Effect of composition on phase formation and morphology in Ti–Si1−xGex solid phase reactions

Abstract

The effects of Si1−xGex alloy composition on the Ti-Si1−xGex solid phase reaction have been examined. Specifically, effects on the titanium gcrmanosilicide phase formation sequence. C54 Ti(Si1−yGey)2 nucleation temperature, and C54 Ti(Si1−yGey)2 morphology were examined. It was determined that the Ti-Si1−xGex reaction follows a “Ti-Si-like” reaction path for Si-rich Si1−xGex alloys and follows a “Ti-Ge-like” reaction path for Ge-rich Si1−xGex alloys. The coexistence of multiple titanium germanosilicide phases was observed during Ti-Si1−xGex reactions for Si1−xGex alloys in an intermediate composition range. The morphology and stability of the resulting C54 germanosilicides were directly correlated to the Ti-Si1−xGex reaction path. Smooth continuous C54 titanium germanosilicide was formed for samples with Si1−xGex compositions in the “Ti-Si-like” regime. Discontinuous islanded C54 germanosilicides were formed for samples with Si1−xGex compositions in the mixed phase and “Ti-Ge-like” regimes. Using rapid thermal annealing techniques, it was found that the C54 titanium germanosilicides were stable to higher temperatures. This indicated that the morphological degradation occurs after C54 phase formation.

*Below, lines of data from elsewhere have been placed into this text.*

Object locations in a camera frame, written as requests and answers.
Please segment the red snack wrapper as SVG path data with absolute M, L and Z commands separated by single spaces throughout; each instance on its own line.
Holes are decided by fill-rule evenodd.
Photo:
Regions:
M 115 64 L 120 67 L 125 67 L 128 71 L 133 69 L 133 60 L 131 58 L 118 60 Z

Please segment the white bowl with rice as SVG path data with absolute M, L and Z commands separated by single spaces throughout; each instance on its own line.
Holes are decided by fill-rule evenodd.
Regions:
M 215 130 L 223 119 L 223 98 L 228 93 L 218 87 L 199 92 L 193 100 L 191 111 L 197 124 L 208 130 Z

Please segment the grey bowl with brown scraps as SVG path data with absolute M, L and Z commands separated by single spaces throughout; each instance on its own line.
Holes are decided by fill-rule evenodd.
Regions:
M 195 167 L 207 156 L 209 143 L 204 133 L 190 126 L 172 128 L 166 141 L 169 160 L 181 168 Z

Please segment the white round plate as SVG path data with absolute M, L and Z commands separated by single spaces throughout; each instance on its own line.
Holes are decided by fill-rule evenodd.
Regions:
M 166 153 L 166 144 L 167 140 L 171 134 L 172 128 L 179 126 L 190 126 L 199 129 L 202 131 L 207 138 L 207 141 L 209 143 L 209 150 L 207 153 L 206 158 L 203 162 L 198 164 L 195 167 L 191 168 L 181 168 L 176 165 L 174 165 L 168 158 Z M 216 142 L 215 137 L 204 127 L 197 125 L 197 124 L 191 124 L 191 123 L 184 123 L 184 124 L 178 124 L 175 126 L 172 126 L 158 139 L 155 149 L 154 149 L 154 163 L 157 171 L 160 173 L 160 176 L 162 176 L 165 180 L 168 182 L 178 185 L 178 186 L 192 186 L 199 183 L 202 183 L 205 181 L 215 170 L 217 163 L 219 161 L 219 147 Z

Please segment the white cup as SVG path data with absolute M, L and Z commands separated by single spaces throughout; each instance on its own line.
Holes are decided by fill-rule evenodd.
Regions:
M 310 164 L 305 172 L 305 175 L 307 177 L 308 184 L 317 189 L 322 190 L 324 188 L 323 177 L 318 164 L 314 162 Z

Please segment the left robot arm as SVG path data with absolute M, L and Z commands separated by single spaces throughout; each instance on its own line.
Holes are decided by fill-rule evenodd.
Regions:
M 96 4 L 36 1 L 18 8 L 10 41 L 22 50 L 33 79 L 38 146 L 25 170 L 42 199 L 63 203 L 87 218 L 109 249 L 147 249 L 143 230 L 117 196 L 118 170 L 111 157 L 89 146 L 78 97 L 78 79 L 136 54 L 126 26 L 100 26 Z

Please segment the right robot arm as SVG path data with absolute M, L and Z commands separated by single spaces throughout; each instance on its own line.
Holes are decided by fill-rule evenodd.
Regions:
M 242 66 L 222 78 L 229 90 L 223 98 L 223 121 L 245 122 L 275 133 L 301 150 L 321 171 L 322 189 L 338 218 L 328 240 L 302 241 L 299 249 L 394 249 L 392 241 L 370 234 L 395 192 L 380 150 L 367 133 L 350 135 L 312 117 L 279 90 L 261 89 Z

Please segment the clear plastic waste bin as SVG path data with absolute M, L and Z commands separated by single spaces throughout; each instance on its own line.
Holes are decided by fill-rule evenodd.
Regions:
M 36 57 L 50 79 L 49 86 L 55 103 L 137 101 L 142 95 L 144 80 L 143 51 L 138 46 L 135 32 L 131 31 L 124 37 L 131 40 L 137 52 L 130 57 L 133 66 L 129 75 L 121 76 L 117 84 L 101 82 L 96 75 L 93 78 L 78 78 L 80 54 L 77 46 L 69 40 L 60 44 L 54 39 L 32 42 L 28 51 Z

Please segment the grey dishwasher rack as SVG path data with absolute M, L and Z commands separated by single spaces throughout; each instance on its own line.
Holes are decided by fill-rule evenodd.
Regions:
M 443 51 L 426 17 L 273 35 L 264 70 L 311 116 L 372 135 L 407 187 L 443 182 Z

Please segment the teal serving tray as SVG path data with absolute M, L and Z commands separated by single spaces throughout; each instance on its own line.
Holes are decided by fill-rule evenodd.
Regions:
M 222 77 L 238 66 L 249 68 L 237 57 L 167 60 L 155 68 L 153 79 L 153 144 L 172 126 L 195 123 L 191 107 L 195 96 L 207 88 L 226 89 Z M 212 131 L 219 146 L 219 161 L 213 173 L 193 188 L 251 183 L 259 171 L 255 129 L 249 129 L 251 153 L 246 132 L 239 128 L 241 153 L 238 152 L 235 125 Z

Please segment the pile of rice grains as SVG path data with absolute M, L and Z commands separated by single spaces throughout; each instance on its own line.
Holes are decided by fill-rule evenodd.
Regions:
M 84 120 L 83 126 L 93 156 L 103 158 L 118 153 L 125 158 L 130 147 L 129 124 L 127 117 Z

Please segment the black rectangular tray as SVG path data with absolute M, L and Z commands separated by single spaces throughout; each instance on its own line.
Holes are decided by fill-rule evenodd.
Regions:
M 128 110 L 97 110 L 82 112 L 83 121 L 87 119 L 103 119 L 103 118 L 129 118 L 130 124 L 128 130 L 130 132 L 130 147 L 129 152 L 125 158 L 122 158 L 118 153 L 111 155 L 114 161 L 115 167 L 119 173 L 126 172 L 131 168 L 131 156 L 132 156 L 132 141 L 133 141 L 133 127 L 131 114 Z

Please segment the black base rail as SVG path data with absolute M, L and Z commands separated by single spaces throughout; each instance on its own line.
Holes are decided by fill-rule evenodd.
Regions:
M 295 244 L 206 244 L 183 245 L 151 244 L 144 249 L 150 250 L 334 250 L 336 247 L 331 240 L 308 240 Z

The C54 Ti(Si1−xGex)2 formation temperature was examined as a function of alloy composition and was found to decrease by ≍ 70 °C as the composition approached x ≍ 0.5. An optimum Si1−xGex alloy composition range of 0 ⋚ x ⋚ 0.36 was determined for the formation of stable-continuous-low-resistivity-C54 titanium germanosilicide films from the solid phase reaction of Ti and Si1−xGex alloy. The results were described in terms of the relevant nucleation processes.